→ **WHAT THE EXERCISE ASKS**
Return, from the material below, each line in which the word "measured" is present.

→ **DATA BELOW**
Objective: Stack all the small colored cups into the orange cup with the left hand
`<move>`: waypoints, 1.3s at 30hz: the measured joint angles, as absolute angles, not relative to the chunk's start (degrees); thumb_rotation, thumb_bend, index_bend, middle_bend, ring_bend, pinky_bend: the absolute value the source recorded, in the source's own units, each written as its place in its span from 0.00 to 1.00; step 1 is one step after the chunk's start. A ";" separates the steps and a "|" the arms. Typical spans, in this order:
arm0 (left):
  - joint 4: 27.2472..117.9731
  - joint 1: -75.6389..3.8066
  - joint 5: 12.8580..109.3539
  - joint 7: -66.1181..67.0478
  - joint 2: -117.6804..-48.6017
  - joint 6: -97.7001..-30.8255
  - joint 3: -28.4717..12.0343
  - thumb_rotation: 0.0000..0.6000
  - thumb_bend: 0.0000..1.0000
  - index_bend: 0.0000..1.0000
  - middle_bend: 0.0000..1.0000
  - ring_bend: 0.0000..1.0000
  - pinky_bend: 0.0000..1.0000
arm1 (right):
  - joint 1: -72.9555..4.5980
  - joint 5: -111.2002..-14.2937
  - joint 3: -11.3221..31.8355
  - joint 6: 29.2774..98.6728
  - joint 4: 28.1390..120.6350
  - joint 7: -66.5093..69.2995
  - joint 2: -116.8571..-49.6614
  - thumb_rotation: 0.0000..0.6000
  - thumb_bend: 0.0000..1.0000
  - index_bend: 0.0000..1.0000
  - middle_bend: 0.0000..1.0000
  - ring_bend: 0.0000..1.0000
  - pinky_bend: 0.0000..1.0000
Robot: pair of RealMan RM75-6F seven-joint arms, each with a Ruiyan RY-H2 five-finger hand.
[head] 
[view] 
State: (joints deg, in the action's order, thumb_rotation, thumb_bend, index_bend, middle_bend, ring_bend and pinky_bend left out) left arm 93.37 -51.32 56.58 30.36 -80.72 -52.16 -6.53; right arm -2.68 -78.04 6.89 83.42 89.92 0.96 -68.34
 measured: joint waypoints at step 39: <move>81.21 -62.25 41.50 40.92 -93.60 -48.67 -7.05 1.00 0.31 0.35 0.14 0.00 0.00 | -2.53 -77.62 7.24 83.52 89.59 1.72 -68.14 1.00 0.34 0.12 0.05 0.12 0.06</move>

→ **EXERCISE ANSWER**
`<move>`: waypoints, 1.3s at 30hz: the measured joint angles, as absolute angles, not relative to the chunk's start (degrees); thumb_rotation, thumb_bend, index_bend, middle_bend, ring_bend, pinky_bend: the absolute value the source recorded, in the source's own units, each written as its place in its span from 0.00 to 1.00; step 1 is one step after the chunk's start. A ";" separates the steps and a "|" the arms. Typical spans, in this order:
 measured: joint waypoints at step 39: <move>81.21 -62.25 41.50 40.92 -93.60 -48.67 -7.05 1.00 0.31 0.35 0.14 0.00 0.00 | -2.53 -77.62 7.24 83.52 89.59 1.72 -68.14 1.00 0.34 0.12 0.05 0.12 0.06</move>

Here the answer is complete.